🤖 AI Summary
This study addresses the escalating energy consumption of deep learning models driven by their increasing scale and complexity, highlighting an urgent need for sustainable optimization strategies. It presents the first systematic investigation into how hyperparameters—such as training epochs and learning rate—affect energy usage. By designing hyperparameter mutation operators and integrating real-time energy monitoring with performance metrics, the authors conduct experiments across both single-model and parallel training scenarios. Empirical results on five real-world models demonstrate that most hyperparameters are significantly correlated with energy consumption. Crucially, appropriate hyperparameter tuning can substantially reduce energy use without compromising model performance, with parallel training environments exhibiting heightened sensitivity to hyperparameter-induced energy variations.

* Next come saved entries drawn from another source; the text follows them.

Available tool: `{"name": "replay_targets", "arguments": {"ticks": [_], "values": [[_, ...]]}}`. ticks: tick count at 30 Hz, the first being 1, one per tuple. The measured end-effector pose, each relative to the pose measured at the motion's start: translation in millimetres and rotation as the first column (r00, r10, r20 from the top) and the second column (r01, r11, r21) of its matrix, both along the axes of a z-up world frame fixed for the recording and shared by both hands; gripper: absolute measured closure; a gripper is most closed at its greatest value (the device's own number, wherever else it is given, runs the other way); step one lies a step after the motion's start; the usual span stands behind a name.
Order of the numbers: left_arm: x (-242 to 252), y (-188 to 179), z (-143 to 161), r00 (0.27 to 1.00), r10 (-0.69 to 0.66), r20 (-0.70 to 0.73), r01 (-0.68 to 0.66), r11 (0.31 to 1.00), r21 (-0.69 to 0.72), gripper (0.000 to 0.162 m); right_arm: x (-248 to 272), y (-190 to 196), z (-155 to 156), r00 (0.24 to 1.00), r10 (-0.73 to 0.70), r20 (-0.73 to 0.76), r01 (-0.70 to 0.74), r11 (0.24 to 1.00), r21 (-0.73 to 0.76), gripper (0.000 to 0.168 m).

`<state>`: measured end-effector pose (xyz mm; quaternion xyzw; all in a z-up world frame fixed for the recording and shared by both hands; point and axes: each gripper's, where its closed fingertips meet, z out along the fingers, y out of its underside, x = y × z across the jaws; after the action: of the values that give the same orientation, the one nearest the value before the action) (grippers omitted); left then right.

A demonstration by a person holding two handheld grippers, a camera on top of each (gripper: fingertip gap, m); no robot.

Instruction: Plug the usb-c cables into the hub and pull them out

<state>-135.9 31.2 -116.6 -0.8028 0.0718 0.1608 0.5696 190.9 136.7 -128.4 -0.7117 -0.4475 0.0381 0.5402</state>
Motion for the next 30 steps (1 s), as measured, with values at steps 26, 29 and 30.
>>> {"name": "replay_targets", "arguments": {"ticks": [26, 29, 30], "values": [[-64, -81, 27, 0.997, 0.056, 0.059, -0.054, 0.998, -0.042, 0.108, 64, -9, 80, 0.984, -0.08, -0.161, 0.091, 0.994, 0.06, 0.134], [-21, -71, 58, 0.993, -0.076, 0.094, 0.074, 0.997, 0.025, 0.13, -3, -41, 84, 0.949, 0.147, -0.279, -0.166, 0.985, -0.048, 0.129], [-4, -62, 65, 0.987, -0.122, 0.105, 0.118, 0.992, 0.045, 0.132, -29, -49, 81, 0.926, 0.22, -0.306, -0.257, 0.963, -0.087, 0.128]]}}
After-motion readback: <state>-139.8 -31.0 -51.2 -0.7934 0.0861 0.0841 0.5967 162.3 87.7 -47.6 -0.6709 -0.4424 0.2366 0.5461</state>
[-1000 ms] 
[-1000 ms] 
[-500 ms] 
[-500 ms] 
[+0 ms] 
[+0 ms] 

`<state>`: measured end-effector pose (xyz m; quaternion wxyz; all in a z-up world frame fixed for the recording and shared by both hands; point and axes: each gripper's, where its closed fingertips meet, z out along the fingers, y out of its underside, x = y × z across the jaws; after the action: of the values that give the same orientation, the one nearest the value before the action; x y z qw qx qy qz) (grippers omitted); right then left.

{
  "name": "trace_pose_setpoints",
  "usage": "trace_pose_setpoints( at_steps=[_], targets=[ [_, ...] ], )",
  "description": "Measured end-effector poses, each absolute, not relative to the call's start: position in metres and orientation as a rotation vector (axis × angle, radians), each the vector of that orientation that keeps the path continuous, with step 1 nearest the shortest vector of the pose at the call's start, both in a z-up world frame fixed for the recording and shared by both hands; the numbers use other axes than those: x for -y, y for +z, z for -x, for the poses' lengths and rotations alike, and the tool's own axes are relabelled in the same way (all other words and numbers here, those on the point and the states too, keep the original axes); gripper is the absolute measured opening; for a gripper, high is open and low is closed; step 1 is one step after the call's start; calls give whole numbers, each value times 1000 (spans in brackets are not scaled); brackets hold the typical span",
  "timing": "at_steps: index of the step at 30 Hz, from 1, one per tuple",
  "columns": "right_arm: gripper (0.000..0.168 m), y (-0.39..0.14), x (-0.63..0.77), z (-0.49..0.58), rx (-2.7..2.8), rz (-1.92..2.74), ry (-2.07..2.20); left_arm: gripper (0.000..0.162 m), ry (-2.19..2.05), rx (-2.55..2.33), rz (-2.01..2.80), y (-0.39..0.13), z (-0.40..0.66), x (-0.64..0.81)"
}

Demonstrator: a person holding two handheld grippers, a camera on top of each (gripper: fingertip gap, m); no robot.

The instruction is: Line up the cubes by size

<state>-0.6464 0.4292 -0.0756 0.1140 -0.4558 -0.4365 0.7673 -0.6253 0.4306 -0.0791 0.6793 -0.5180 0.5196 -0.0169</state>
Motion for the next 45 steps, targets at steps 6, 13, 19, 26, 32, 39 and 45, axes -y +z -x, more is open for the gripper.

This work thus offers a novel perspective and empirical foundation for advancing green deep learning practices.
📝 Abstract
Context: Along with developing Deep learning (DL) models, larger datasets and more complex model structures are applied, leading to rising computing resources and energy consumption, which is an alert that green DL models should receive more attention. Objective: This paper focuses on a novel view to analyze DL energy consumption: the effect of hyperparameters on the energy cost of DL models. Method: Our approach involves using mutation operators to simulate how practitioners adjust hyperparameters, such as epochs and learning rates. We train the original and mutated models separately and gather energy information and run-time performance metrics. Moreover, we focus on the parallel scenario where multiple DL models are trained in parallel. Results: To examine the effect of hyperparameters on energy consumption, we conducted extensive experiments on five real-world DL models. The results show that (1) many hyperparameters studied have a (positive or negative) correlation with energy consumption, (2) adjusting hyperparameters can make DL models greener, i.e., lead to less energy consumption without performance damage, and (3) in a parallel environment, energy consumption becomes more susceptible to change. Conclusions: We suggest that hyperparameters need more attention in developing DL models, as appropriately adjusting hyperparameters would cause green DL models.